After determining that the level of impact on the community wouldn't correlate with the amount needed to modernize the building, and that raising $5 million was unlikely, it was decided to sell their building at 512 Pearl Street in Buffalo.

Leadership had considered other options once it moved, including relocating, merging and dissolving. Ultimately, it was decided to spin off its three primary programs to other organizations. Proceeds of the building's sale to Ellicott Development Co. allowed the center to create the YouthTime Foundation with the Community Foundation for Greater Buffalo to continue serving at-risk youth. The deal is expected to close next week, and the sale price was not disclosed.

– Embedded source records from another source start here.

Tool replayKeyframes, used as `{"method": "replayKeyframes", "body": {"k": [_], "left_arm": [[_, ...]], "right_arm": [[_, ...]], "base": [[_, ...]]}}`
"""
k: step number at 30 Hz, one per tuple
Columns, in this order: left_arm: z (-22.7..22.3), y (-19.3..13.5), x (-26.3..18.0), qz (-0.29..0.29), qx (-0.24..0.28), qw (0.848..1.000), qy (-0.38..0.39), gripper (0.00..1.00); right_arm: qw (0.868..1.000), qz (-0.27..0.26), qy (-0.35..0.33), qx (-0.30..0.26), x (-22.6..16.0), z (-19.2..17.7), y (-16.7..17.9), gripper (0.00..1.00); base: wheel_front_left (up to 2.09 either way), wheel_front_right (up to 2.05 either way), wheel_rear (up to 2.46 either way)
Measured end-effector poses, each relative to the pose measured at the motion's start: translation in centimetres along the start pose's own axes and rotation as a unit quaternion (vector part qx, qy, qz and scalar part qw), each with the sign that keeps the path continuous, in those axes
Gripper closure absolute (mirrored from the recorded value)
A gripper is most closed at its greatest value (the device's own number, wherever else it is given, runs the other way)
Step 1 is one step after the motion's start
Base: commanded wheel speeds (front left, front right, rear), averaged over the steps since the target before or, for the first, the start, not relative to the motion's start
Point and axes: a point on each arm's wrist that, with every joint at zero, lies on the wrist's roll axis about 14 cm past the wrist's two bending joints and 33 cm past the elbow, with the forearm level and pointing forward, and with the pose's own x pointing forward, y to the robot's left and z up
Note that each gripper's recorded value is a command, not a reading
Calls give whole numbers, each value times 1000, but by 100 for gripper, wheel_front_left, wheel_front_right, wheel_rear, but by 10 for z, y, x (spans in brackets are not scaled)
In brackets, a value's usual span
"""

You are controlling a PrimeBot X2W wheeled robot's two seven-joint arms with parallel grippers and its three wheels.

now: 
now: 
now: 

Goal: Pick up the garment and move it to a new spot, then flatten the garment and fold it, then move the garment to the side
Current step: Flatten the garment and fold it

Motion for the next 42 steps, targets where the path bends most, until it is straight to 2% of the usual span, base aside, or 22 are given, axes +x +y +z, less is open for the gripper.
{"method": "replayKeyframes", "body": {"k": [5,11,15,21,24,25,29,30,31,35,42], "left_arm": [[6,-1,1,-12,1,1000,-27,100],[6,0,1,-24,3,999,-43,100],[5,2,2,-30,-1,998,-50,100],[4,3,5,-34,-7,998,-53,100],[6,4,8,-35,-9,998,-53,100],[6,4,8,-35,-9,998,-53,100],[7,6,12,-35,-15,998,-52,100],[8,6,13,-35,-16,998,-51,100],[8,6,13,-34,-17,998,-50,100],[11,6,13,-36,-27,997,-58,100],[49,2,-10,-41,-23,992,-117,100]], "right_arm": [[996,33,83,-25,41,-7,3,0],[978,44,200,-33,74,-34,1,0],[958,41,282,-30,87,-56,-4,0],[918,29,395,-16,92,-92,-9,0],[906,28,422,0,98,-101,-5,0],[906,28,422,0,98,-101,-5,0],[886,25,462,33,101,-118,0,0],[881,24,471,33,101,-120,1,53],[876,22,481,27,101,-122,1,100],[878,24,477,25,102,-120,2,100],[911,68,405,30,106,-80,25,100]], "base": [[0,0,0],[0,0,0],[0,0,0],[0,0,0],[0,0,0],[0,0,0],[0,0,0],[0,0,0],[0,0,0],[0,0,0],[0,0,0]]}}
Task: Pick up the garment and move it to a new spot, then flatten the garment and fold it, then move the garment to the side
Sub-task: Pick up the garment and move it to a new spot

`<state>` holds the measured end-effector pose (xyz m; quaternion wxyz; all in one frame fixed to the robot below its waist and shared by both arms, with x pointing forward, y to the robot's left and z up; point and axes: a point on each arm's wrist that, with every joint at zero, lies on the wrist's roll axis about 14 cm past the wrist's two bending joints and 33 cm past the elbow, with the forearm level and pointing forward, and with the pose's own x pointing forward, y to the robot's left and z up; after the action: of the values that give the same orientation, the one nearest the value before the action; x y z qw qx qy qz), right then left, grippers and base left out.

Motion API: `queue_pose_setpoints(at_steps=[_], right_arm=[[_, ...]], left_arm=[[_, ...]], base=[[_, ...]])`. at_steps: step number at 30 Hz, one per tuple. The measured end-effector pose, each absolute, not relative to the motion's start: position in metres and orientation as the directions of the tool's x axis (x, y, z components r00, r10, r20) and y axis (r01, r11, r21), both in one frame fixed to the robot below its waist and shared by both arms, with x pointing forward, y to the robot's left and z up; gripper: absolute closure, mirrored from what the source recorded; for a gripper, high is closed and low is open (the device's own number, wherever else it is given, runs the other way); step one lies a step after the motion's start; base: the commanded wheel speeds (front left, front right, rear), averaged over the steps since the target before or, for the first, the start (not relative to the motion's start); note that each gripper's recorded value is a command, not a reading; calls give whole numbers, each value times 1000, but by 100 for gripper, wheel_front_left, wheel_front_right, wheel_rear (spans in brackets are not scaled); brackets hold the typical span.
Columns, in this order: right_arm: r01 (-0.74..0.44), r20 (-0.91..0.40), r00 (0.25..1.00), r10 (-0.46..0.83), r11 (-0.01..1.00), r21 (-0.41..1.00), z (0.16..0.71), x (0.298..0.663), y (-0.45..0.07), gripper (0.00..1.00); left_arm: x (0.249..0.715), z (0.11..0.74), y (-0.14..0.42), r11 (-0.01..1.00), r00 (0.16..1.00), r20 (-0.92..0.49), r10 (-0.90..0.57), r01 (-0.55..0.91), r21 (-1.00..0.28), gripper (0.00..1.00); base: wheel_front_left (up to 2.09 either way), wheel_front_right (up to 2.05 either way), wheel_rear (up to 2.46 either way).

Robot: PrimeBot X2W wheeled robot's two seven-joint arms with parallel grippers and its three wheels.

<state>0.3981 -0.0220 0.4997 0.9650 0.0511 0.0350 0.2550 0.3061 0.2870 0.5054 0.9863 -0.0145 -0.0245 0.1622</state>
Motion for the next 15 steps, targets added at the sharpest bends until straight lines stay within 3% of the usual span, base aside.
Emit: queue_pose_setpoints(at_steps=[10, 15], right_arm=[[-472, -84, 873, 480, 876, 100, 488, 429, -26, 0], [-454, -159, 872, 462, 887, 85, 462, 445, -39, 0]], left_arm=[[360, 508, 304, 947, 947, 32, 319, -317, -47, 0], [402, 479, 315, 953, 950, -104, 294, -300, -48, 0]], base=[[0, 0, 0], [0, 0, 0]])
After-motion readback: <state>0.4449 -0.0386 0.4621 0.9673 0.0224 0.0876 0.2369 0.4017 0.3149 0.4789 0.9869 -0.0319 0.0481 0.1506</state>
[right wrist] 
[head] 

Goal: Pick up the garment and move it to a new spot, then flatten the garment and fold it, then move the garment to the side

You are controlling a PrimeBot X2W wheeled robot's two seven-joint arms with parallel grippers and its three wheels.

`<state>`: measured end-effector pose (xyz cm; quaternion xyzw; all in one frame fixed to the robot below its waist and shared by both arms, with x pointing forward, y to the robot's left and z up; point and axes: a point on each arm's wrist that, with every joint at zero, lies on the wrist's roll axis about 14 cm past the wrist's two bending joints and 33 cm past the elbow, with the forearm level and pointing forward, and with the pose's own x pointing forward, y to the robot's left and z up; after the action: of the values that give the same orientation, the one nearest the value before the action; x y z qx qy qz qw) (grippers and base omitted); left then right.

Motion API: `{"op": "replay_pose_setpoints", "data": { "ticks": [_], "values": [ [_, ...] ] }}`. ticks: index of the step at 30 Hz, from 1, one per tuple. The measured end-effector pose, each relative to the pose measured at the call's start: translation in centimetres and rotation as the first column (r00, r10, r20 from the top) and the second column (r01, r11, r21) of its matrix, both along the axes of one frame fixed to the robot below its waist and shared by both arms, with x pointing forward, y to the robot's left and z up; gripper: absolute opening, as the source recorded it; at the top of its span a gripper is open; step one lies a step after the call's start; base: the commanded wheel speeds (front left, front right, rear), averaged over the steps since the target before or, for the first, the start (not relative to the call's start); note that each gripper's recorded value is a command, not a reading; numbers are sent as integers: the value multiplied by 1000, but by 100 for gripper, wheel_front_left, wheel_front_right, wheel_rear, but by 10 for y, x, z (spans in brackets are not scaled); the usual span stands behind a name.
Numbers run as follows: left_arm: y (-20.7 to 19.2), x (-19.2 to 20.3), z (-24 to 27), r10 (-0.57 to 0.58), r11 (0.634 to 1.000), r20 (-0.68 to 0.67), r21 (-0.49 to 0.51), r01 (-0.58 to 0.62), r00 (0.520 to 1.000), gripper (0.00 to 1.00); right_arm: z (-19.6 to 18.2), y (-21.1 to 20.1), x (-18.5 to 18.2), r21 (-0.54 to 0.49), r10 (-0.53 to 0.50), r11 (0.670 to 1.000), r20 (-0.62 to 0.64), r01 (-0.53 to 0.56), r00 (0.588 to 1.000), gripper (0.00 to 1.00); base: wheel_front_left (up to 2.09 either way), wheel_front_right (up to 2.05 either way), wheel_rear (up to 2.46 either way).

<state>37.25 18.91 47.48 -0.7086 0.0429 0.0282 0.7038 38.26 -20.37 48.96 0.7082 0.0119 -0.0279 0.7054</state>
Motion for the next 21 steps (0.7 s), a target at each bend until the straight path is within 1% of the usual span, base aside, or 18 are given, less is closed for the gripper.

Moving forward, YouthTime will grant money to Buffalo organizations with missions focused on youth.

Ellicott Development President and CEO William Paladino said that the building has historic value. And while they haven't decided what they'll do with it after the deal closes, Paladino said the company will seek state and federal historic tax credits for whatever they choose.

"We have some ideas; it may tie in with other things we have planned in the same area," he said, adding that an ample parking lot is a draw in an area where parking can be a challenge.

The building includes a Forbes Theater, a roller rink, basketball court and swimming pool.

"We'll probably keep some of those, most likely the Forbes Theater and pool, but it all really depends on our final plans," he said.

No time frame has been set for redevelopment, or whether it will be mixed use with commercial and residential components or more residential than commercial.